Alternatively, groups can also use this service. If you are a research group, team or department needing a facilitator to help work through communication issues, developing a team charter, or clarifying expectations of one another, a mediator can help.
Mediation is centred around supporting individuals and teams to communicate constructively and collaborate effectively. There is no one template for establishing good communication or resolving interpersonal challenges/conflict and Jennifer sees real benefit in working alongside people to find the best solution for their particular circumstances and for those involved.
If you are responsible for staff or students, you can contact the mediator for confidential advice and you can suggest that they can meet with the mediator to discuss their concerns. Coming to talk to the mediator or to a contact person does not commit a person to further action – the individual is in control of their choices at all times.
When mediation is used
Each person is able to state their perspective and to hear the perspective of the other person.
The emphasis is on identifying what went wrong in the past and then working out how things can work better for the future.
The role of the mediator is to support everyone involved to achieve an outcome that works for them.
The mediation takes the form of a conversation where difficulties and problems are discussed and resolved. The result is likely to be agreement about how to work together or do things in the future or about a solution. You may choose to have it written down and both oral and written agreements are confidential unless you and the other person agree to share them with someone else.
The mediator does not keep notes or records and nothing will be added to your (staff or student) records without your agreement.
How mediation can help
Mediation is designed to help you to decide what you want to do. It does not make judgements about you or anyone else. It also does not make decisions for you.
The mediator can help you if you have any sort of “behavioural” concern that relates to your work or study (or your living situation if you are in University accommodation) at Otago. For many people that is some sort of tension or conflict with another person. It may also be concerns about harassment or discrimination or problems about the academic supervision relationship. If you’re not sure whether the mediator can help you, ask – she will suggest other resources if she can’t help you herself.
Conflict resolution
Conflicts arise everywhere there are people. Many times we use the positive energy from our different perspectives and ideas to find new ways to do things and we may not label or see this as “conflict”.
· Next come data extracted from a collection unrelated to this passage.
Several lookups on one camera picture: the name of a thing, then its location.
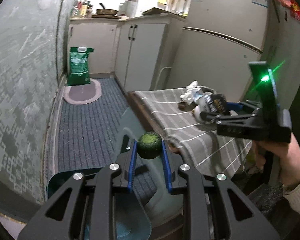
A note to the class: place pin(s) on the green rice bag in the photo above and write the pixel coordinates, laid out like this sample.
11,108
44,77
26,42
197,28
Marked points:
79,69

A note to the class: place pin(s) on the white refrigerator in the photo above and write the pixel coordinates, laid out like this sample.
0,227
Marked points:
218,40

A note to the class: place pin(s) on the grey striped floor runner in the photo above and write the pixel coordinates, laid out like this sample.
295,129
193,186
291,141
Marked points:
88,133

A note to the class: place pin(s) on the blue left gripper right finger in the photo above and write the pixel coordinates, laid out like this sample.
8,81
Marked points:
168,166

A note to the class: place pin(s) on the oval pink grey mat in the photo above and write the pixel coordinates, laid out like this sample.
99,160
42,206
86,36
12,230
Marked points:
83,94

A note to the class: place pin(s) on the plastic bottle trash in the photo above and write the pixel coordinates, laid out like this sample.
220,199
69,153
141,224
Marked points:
210,104

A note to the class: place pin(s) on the grey checked table cloth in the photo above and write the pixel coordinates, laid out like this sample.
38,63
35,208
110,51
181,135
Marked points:
198,143

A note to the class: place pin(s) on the white kitchen cabinet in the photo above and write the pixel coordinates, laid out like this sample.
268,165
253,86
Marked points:
138,52

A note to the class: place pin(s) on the wooden cutting board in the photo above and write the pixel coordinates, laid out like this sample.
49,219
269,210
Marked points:
154,11

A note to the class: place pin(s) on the condiment bottles group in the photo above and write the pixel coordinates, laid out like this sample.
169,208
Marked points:
81,9

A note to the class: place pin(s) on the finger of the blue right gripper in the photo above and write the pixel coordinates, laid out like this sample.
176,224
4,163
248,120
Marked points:
215,118
235,106

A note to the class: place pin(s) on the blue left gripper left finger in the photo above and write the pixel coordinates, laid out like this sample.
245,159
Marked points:
129,166

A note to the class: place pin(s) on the person's right hand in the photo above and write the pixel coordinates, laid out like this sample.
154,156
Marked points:
281,159

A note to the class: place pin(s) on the green round fruit peel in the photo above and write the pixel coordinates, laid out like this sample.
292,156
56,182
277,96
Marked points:
149,145

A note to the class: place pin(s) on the teal plastic trash bin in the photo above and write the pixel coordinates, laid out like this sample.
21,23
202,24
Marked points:
101,208

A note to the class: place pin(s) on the red fridge magnets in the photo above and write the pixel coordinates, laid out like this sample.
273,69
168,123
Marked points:
293,6

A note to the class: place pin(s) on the brass frying pan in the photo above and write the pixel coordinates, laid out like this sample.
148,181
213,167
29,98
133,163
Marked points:
107,12
Sometimes differences become a problem and get in the way of working together or one person feels that they have been unfairly treated. That’s where conflict resolution comes in. Our aim at Otago is to find ways of resolving difficulties and problems which work for all those involved. And that means that our needs and perspectives and experiences are recognised – as are those of the people we disagree with. It’s about “respect and dignity” for us all.
Improve your responses to conflict
There are things you can do to improve your responses to conflict.
- Try not to be defensive – the other person may not be attacking you but your defensive behaviour may well lead them to do so.
- Focus on the behaviour or the ideas which you disagree with – avoid labelling (and blaming) the other person.
- Remember that the other person has a reason for their views and behaviour which makes sense to them – just as your reason does to you. Finding out the reason is a key to finding a solution.
- Keep an open mind. The difficulty you are experiencing may be a misunderstanding. Where possible assume that the other person has good intentions.
- Look for a solution which works for both of you.
Formal complaints
Sometimes the problem you are experiencing will be very serious and a formal complaint will be the appropriate response.
Mostly formal complaints make a relationship worse so, where you need to keep working with the other person, it’s usually better to try an informal approach, a way of resolving the problem and maintaining a functioning relationship.
Third party help
If your own self-help approach hasn’t worked – or you felt it was inappropriate or unwise to try it – getting a third person in to help may be the next step. You want that person to help you to solve the problem in a way you’re happy with, rather than taking over and giving you a decision. That way, you stay in control.
A contact person or the mediator won’t solve the problem for you; they will help you identify issues and strategies you want to use. One of those strategies may be mediation.